A pride of starved lions turned on themselves for food in what has been dubbed the 'worst animal cruelty case ever seen'.

59 lions and three tigers were kept in squalor at a breeding centre in South Africa's Free State province, with 30 lions left to die of starvation after a fire broke out at the facility.

Welfare officers who gained a court order to enter the property said that the animals had been without food for a while before the blaze.

They also found one of the lions eaten by three of its brothers, and other emancipated animals covered in burn marks and barely able to stand.

Reinet Meyer, an officer from the Society for the Prevention of Cruelty to Animals (SPCA), told The Times: "What we found shocked us to the bone. As we entered the lion camps, we could only see the destruction left behind by the torturing flames.
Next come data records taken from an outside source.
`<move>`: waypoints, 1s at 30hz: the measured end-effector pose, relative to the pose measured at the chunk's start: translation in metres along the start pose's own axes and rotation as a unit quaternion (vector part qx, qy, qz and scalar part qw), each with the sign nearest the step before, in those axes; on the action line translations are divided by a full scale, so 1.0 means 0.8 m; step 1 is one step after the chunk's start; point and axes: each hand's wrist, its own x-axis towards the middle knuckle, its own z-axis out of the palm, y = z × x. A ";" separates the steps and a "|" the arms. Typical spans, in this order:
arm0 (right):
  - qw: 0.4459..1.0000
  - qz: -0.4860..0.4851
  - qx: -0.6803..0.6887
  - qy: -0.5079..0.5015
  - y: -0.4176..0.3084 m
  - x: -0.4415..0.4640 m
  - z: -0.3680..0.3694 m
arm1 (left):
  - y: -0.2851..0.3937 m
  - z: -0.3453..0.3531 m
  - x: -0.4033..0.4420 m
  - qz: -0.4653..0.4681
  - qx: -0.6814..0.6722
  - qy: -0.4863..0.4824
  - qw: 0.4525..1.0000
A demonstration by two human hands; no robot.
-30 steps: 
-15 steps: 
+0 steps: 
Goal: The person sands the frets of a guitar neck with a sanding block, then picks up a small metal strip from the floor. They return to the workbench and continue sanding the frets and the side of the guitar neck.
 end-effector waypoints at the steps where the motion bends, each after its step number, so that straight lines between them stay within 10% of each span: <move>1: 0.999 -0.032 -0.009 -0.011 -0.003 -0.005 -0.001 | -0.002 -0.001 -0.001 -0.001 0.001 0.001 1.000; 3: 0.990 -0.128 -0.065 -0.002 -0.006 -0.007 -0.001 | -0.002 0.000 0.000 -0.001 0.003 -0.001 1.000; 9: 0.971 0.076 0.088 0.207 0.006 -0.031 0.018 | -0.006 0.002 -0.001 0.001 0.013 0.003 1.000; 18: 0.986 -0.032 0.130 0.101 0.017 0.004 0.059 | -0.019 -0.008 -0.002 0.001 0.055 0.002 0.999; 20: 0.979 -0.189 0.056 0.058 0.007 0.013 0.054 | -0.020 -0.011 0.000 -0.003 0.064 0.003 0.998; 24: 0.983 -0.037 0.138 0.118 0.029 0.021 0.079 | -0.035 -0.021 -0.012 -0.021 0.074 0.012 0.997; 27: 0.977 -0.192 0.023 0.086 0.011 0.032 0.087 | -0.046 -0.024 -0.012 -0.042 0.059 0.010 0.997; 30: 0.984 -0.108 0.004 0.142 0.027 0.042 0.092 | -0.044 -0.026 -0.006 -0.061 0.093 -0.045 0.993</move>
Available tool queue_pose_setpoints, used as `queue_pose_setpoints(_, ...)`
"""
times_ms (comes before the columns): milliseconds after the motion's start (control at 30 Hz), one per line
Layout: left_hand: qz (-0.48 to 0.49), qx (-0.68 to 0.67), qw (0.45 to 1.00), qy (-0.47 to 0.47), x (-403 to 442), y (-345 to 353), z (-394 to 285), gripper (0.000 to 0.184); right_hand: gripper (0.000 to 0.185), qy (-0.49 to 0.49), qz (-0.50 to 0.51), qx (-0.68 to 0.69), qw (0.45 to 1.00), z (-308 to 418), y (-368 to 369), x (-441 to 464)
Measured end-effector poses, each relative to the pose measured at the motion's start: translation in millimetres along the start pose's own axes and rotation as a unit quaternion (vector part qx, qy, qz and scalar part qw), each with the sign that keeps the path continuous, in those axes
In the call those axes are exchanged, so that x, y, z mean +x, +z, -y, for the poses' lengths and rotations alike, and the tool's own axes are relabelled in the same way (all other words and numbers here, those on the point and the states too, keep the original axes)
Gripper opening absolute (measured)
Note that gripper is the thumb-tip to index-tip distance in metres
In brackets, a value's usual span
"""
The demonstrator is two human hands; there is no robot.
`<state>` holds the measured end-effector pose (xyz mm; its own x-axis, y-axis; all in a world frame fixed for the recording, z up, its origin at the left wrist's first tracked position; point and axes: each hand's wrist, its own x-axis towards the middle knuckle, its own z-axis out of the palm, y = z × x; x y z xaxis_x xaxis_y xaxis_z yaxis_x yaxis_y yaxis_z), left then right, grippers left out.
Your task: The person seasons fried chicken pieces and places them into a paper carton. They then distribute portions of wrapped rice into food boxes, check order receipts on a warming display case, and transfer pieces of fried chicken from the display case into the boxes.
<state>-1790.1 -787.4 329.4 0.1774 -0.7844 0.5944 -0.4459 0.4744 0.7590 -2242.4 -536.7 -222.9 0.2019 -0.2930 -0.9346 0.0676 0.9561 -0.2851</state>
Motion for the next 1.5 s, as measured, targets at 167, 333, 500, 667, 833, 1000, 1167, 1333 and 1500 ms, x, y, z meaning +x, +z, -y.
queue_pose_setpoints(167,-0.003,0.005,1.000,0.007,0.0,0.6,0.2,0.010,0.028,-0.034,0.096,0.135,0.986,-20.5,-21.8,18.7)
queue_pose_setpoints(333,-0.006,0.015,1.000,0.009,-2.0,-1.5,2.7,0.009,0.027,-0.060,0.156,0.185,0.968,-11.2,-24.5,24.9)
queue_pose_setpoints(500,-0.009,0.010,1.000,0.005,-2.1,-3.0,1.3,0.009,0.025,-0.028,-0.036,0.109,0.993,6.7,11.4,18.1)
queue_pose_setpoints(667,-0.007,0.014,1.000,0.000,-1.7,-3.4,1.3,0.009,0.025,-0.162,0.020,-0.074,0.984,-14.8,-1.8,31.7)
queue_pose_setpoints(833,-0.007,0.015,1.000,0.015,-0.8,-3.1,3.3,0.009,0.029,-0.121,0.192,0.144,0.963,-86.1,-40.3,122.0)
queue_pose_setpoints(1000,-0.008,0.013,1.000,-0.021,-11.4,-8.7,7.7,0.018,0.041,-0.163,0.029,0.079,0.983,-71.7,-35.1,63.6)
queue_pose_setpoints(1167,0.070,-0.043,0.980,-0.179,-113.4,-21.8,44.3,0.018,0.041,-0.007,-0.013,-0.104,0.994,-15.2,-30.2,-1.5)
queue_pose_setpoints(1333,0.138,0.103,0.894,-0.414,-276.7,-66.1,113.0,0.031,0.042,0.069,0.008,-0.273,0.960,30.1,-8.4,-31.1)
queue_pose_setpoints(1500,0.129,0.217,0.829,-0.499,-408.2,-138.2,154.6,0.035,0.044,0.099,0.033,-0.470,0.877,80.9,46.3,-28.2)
"We saw that the lions couldn’t escape the blazing fires and the inhalation of smothering fumes were evident. The lions didn’t move.

"They all laid in one spot with their paws turned upwards. Their fragile bodies were burnt, and their faces carried the devastating scars of the flames just days ago.
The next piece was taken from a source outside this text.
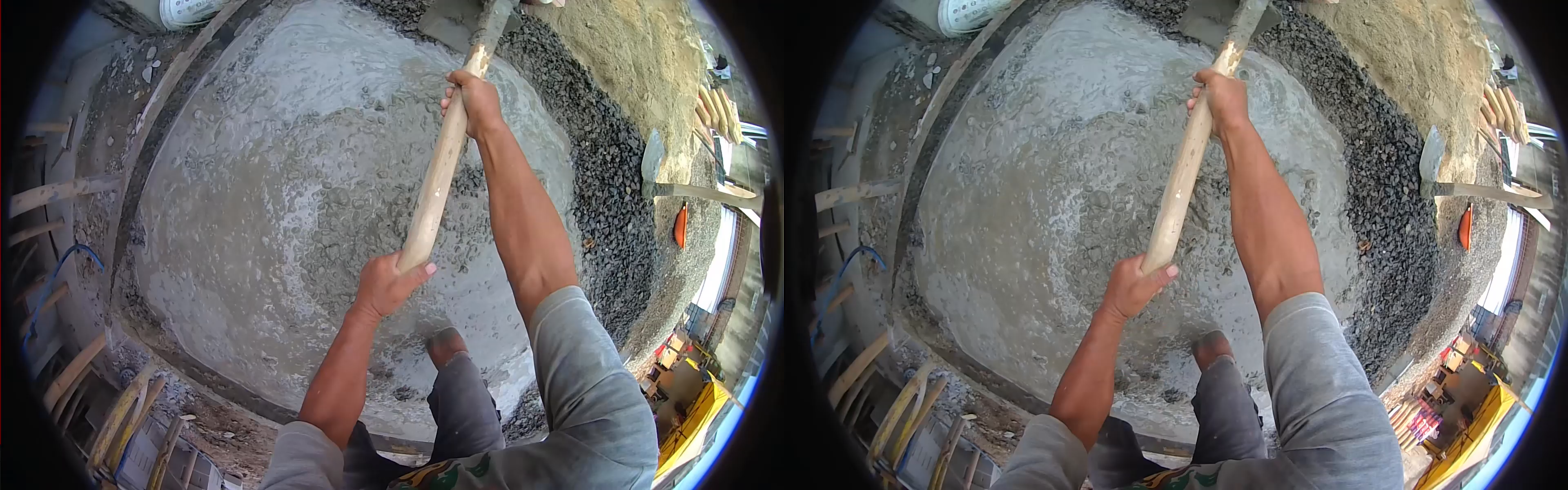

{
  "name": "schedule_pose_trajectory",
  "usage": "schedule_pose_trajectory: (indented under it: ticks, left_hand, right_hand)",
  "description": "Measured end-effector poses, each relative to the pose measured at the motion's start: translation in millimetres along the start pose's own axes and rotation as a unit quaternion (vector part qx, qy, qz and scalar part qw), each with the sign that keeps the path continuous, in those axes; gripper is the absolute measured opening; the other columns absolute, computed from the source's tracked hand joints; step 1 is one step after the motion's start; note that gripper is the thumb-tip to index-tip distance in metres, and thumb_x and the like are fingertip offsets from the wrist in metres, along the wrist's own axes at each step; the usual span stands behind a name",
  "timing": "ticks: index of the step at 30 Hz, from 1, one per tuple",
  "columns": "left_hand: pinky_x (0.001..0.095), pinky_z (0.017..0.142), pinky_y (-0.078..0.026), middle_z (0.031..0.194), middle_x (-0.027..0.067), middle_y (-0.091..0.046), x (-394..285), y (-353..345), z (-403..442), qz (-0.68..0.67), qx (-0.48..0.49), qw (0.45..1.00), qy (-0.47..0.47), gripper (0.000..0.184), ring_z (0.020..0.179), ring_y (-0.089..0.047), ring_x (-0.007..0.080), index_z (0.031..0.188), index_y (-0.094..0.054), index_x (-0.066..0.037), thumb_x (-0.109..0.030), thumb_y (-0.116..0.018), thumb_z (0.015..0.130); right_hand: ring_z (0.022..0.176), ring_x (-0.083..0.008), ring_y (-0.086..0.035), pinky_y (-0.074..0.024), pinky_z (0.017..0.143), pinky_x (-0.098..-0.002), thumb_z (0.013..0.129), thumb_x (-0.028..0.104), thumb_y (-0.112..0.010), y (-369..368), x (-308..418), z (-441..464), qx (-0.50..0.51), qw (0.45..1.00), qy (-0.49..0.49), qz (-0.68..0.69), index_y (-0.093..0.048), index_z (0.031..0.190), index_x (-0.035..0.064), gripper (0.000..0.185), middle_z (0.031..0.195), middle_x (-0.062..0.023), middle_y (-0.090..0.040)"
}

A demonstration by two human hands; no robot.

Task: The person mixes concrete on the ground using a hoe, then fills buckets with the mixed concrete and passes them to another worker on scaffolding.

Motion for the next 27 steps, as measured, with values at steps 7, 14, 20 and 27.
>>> schedule_pose_trajectory:
  ticks: [7, 14, 20, 27]
  left_hand:
    - [0.0328, 0.053, -0.044, 0.057, 0.0074, -0.058, 79, -8, -62, -0.037, -0.007, 0.989, 0.140, 0.049, 0.054, -0.058, 0.0173, 0.075, -0.063, 0.000, -0.050, -0.063, 0.080]
    - [0.0299, 0.051, -0.043, 0.058, 0.0022, -0.057, 78, -8, -181, -0.209, -0.038, 0.956, 0.203, 0.044, 0.053, -0.055, 0.0124, 0.070, -0.063, -0.003, -0.046, -0.063, 0.082]
    - [0.0297, 0.053, -0.044, 0.060, 0.0038, -0.059, 106, -11, -309, -0.063, 0.000, 0.958, 0.281, 0.046, 0.055, -0.056, 0.0126, 0.073, -0.063, -0.001, -0.047, -0.064, 0.081]
    - [0.0332, 0.062, -0.049, 0.068, 0.0100, -0.066, 72, 0, -395, 0.108, 0.089, 0.937, 0.319, 0.051, 0.066, -0.067, 0.0220, 0.090, -0.070, -0.006, -0.055, -0.065, 0.077]
  right_hand:
    - [0.049, -0.0217, -0.055, -0.0483, 0.043, -0.0384, 0.076, 0.010, -0.061, -8, -131, -37, -0.011, 0.985, -0.159, -0.062, -0.053, 0.092, -0.0034, 0.023, 0.069, -0.0104, -0.052]
    - [0.049, -0.0227, -0.055, -0.0486, 0.039, -0.0364, 0.071, 0.003, -0.061, -28, -160, -131, -0.020, 0.985, -0.151, -0.084, -0.057, 0.082, -0.0079, 0.016, 0.067, -0.0137, -0.055]
    - [0.045, -0.0215, -0.055, -0.0460, 0.040, -0.0364, 0.075, 0.009, -0.062, -9, -236, -256, -0.012, 0.962, -0.270, -0.047, -0.055, 0.087, -0.0052, 0.020, 0.066, -0.0115, -0.055]
    - [0.045, -0.0210, -0.055, -0.0470, 0.042, -0.0364, 0.078, 0.011, -0.060, 13, -230, -372, -0.051, 0.938, -0.341, 0.030, -0.054, 0.086, -0.0006, 0.016, 0.064, -0.0083, -0.052]
Point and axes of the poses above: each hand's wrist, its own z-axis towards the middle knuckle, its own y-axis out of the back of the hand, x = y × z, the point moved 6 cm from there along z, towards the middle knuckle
"Three male lions in one of the camps couldn’t stand at all. As they attempted to get up, they simply collapsed over and over. One cannot begin to comprehend the pain these lions were in."

Despite the best efforts of the welfare officers 30 lions sadly had to be euthanised.
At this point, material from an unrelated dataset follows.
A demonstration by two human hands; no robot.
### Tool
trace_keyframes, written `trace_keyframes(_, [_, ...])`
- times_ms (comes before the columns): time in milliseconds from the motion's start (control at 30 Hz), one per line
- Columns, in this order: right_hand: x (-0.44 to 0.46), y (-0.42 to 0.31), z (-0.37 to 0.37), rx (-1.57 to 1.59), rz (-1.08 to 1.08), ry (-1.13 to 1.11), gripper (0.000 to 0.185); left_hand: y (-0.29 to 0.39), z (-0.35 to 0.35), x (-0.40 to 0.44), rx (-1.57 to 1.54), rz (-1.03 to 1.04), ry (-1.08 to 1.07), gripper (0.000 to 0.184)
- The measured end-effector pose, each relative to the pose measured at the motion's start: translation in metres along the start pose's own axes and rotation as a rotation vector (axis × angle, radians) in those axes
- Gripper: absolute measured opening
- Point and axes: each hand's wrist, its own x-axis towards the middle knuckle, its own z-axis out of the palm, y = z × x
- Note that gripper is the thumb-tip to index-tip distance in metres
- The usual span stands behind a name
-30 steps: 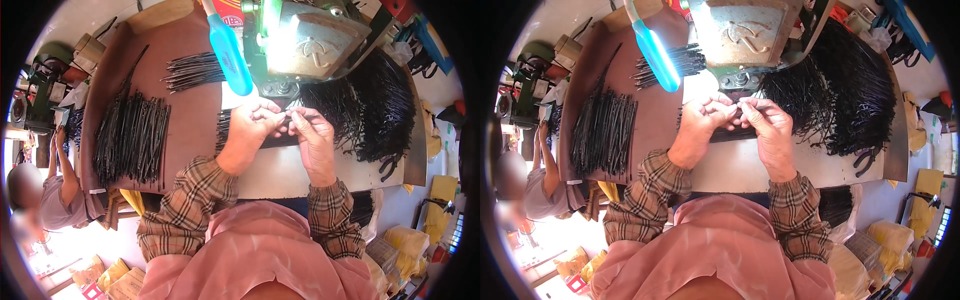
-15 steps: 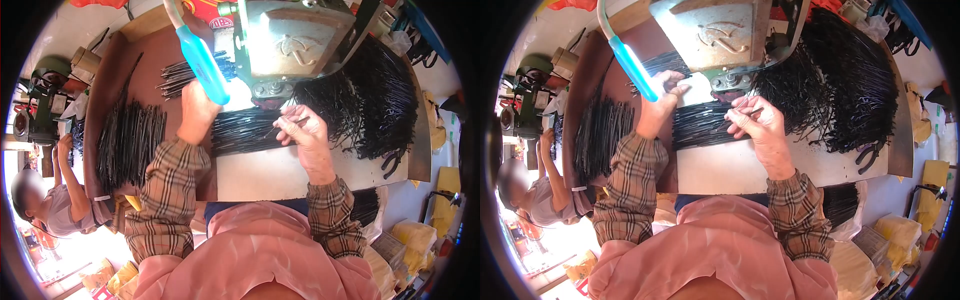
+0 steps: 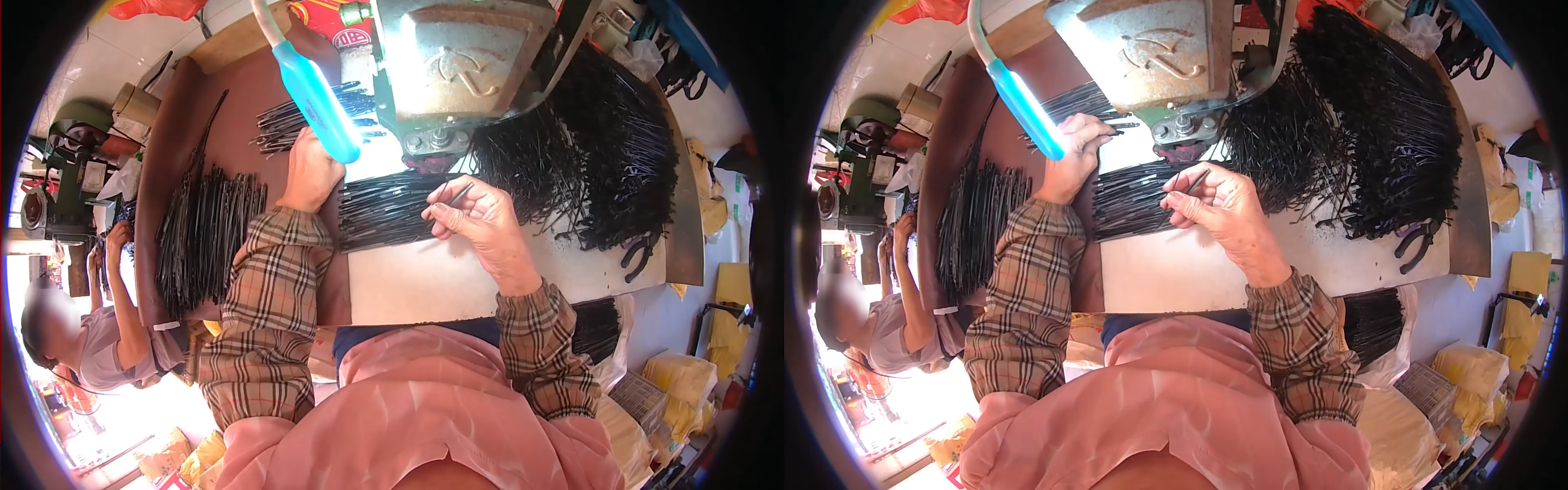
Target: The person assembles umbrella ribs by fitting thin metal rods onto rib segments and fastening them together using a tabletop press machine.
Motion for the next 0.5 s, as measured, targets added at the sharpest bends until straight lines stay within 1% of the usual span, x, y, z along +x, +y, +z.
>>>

The issue of big cat welfare in South Africa is a growing one, with around 12,000 lions kept behind bars and monetised. Reports of animal cruelty there rarely lead to convictions.

Adult lions are often separated from their cubs, with the young being used as tourist attractions and the adults for "canned hunting", locked inside small enclosures and killed.

Their bones are regularly sold to Asian countries to be used as ornaments or in medicine.

There are now less than 20,000 African lions left, meaning that they are classified as a "vulnerable" species, and the problem isn't South Africa's alone.

In 2020 sickening images were released from a zoo in Sudan at a time when the country was ravaged by an economic crisis. Bones could be seen through the skin of the neglected lions, many of them having died.